* [EXERCISE DESCRIPTION]
Copy the records below verbatim, from the first line through the line containing "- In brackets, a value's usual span", inclusive, and output nothing else.

(Collection entries)
—————

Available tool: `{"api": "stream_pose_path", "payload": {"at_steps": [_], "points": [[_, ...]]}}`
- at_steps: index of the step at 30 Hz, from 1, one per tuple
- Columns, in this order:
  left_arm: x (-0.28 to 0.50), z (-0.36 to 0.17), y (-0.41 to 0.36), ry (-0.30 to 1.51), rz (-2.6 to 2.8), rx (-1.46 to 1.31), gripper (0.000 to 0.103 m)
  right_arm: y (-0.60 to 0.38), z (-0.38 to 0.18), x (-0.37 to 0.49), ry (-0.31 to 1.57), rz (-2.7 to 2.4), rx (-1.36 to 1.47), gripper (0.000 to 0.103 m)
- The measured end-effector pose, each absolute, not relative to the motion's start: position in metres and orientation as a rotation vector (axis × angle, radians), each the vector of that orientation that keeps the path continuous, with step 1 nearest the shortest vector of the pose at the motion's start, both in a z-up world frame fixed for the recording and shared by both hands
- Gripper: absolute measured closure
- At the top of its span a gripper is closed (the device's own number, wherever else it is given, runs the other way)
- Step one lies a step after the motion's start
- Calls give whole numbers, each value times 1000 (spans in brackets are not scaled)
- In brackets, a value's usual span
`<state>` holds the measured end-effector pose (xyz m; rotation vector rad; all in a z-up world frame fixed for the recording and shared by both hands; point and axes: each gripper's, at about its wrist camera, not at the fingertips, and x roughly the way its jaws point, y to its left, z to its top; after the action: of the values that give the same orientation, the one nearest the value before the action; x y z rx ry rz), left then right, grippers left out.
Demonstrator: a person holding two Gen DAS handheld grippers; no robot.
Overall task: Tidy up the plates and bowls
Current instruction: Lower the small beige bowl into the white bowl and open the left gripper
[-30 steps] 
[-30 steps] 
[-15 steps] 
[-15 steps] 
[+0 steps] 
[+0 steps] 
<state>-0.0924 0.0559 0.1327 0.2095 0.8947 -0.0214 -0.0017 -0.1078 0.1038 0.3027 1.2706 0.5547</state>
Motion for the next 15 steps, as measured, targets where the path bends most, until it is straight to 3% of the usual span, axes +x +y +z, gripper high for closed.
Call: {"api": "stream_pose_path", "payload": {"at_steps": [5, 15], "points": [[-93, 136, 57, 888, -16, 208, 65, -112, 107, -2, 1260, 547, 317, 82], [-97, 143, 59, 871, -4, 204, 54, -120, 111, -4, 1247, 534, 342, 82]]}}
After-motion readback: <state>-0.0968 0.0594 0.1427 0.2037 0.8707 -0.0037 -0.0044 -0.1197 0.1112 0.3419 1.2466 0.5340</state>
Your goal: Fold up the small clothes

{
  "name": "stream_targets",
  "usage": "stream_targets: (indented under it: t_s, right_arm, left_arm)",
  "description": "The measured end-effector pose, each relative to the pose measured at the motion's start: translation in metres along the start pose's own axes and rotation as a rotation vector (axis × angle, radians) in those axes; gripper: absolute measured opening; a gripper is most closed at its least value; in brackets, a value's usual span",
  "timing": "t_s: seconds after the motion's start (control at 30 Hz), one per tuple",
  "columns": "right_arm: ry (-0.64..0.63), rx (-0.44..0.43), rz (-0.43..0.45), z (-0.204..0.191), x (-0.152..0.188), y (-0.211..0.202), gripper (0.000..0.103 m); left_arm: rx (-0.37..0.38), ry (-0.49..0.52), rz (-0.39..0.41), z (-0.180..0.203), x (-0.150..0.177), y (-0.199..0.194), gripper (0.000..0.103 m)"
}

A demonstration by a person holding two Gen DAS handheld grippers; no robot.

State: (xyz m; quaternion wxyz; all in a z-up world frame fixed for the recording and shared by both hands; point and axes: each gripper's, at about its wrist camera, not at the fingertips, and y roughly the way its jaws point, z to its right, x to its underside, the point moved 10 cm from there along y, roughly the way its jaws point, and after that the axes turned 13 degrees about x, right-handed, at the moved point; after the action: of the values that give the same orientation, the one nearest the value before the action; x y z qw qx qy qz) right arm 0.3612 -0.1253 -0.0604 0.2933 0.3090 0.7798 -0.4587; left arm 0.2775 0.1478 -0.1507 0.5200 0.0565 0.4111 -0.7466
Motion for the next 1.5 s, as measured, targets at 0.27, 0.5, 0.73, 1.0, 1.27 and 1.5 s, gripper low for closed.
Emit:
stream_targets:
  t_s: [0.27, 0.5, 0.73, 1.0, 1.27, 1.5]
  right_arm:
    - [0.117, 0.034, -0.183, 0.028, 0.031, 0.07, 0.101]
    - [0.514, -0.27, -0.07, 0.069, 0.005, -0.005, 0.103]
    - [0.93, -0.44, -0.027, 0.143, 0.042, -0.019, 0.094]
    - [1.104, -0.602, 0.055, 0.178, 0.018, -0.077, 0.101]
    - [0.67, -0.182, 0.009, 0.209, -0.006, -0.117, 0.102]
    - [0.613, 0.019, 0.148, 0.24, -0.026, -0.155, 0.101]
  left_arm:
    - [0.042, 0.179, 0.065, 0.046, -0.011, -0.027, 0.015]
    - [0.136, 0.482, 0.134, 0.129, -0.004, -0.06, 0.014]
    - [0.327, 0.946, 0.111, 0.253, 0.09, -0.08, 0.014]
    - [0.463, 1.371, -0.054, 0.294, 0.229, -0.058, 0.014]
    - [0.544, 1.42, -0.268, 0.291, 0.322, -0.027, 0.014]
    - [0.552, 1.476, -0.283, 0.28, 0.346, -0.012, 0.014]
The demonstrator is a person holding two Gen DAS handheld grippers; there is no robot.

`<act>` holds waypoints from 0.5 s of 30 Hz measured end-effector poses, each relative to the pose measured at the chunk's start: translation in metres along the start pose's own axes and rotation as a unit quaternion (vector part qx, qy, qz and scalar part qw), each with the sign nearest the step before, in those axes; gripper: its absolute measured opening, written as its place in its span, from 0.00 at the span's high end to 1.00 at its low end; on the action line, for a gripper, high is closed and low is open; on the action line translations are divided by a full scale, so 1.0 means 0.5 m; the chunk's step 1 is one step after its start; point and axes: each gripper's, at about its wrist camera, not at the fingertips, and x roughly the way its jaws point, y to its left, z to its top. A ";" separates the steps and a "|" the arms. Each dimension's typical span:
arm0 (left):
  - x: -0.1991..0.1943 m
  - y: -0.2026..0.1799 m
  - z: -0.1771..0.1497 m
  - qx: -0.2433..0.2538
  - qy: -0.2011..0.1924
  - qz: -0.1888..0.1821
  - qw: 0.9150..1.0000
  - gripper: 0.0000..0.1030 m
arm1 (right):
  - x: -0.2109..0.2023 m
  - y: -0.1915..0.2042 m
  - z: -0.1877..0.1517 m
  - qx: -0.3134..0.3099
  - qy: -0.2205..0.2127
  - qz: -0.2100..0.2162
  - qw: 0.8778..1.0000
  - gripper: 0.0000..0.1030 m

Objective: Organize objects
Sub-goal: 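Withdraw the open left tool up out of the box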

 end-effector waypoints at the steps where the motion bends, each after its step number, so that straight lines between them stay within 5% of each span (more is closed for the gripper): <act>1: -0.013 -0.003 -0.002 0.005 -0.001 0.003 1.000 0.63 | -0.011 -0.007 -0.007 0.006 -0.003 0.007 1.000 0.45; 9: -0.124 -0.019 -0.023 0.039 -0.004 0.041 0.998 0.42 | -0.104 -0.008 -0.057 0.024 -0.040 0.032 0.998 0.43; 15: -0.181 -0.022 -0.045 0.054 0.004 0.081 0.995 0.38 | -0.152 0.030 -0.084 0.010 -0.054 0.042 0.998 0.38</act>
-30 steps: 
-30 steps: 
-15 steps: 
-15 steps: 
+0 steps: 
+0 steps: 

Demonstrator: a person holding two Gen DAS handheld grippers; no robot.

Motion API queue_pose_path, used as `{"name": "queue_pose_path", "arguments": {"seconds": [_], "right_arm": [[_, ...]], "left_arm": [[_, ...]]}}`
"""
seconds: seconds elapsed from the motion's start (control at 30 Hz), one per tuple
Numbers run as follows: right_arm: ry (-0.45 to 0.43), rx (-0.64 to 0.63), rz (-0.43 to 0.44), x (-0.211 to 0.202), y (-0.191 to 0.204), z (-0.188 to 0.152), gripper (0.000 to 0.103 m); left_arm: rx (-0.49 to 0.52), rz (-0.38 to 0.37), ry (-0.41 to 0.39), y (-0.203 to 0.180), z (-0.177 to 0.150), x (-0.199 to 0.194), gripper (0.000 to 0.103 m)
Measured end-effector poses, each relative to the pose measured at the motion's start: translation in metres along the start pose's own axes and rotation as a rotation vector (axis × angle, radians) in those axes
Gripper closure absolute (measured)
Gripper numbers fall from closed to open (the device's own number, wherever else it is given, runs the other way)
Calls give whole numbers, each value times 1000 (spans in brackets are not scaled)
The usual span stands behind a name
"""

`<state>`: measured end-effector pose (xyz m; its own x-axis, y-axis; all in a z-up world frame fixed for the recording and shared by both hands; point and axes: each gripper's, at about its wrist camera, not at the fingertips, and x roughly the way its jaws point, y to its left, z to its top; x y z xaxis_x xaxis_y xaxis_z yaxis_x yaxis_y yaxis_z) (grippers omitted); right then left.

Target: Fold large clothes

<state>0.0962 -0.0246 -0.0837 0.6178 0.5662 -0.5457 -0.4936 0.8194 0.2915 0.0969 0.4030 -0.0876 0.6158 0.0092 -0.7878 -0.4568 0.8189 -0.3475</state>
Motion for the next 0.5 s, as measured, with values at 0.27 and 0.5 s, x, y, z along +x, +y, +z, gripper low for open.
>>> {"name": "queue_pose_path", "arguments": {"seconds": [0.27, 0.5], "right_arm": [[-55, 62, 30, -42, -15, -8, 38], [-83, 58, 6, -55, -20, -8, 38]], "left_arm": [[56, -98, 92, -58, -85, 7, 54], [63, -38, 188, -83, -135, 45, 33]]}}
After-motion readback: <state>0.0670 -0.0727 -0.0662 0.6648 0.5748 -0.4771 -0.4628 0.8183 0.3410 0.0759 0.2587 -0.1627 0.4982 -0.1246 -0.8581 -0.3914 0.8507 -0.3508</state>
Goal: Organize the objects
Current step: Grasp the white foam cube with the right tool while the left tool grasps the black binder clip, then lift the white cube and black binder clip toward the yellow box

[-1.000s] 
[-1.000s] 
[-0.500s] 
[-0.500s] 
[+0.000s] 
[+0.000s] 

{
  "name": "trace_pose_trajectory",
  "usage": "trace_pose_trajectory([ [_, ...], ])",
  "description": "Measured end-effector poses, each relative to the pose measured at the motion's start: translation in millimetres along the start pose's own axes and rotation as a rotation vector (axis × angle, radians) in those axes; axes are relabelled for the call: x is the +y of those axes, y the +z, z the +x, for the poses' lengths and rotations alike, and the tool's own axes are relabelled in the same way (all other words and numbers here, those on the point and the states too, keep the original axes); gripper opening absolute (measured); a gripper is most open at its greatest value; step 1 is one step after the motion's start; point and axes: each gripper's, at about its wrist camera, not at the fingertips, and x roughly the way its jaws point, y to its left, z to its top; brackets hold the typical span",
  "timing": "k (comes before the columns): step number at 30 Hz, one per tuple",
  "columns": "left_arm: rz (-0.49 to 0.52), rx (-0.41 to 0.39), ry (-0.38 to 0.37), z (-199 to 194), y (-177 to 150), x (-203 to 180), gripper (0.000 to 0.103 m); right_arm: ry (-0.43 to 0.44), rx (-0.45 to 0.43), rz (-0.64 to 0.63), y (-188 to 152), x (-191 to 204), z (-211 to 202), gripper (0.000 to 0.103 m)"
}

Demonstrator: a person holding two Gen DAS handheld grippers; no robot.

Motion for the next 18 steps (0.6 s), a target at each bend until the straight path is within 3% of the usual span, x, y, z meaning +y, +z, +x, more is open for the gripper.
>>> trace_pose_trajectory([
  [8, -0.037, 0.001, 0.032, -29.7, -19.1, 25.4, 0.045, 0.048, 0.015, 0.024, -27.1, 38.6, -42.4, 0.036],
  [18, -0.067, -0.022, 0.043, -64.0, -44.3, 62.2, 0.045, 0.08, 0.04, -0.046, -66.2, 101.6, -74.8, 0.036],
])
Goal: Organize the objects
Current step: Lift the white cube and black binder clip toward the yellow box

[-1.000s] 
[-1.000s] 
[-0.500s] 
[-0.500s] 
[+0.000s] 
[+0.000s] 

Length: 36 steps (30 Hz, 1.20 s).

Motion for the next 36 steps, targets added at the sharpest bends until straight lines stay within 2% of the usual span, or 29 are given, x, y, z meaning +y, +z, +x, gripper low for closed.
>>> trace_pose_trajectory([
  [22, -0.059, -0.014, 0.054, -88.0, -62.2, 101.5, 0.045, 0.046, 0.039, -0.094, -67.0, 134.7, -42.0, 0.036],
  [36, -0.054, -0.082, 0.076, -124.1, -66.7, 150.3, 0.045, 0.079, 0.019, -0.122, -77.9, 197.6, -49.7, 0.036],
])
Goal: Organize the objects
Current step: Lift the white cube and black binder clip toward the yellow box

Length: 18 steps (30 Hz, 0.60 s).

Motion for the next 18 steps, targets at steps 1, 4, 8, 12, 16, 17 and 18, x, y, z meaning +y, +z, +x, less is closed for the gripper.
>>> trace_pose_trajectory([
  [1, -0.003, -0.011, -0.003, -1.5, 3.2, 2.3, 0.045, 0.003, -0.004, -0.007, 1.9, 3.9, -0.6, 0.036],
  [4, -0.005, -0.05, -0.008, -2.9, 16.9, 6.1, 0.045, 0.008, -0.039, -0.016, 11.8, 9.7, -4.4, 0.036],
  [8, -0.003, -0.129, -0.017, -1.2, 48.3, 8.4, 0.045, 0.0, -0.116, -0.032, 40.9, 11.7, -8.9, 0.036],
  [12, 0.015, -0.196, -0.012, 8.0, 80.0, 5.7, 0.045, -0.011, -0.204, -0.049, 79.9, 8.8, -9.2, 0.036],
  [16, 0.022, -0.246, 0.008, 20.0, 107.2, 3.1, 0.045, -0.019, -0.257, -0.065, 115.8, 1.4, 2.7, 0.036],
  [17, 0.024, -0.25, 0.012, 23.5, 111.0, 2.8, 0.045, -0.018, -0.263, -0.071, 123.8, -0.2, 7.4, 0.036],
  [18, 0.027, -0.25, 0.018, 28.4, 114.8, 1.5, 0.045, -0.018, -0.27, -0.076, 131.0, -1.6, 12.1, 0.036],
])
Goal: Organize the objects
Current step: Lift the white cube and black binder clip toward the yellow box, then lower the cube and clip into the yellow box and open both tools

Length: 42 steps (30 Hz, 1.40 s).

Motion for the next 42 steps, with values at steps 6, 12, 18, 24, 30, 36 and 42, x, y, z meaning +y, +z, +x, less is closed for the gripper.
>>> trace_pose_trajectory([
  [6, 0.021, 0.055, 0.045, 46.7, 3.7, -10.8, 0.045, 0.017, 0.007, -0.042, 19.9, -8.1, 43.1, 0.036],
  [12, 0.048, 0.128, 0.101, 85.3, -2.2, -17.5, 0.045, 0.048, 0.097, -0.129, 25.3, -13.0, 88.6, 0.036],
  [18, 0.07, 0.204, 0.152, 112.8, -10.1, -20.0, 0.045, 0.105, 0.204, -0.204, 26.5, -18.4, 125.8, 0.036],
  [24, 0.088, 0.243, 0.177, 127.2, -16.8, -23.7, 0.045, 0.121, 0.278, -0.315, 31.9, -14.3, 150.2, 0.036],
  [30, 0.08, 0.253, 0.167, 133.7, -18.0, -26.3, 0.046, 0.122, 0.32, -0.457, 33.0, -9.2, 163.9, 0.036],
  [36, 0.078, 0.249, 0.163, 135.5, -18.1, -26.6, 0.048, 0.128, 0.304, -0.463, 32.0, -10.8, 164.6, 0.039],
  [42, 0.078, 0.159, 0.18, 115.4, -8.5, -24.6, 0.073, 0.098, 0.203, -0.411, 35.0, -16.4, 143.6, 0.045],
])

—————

* [SOLUTION TO THIS TASK]
Available tool: `{"api": "stream_pose_path", "payload": {"at_steps": [_], "points": [[_, ...]]}}`
- at_steps: index of the step at 30 Hz, from 1, one per tuple
- Columns, in this order:
  left_arm: x (-0.28 to 0.50), z (-0.36 to 0.17), y (-0.41 to 0.36), ry (-0.30 to 1.51), rz (-2.6 to 2.8), rx (-1.46 to 1.31), gripper (0.000 to 0.103 m)
  right_arm: y (-0.60 to 0.38), z (-0.38 to 0.18), x (-0.37 to 0.49), ry (-0.31 to 1.57), rz (-2.7 to 2.4), rx (-1.36 to 1.47), gripper (0.000 to 0.103 m)
- The measured end-effector pose, each absolute, not relative to the motion's start: position in metres and orientation as a rotation vector (axis × angle, radians), each the vector of that orientation that keeps the path continuous, with step 1 nearest the shortest vector of the pose at the motion's start, both in a z-up world frame fixed for the recording and shared by both hands
- Gripper: absolute measured closure
- At the top of its span a gripper is closed (the device's own number, wherever else it is given, runs the other way)
- Step one lies a step after the motion's start
- Calls give whole numbers, each value times 1000 (spans in brackets are not scaled)
- In brackets, a value's usual span

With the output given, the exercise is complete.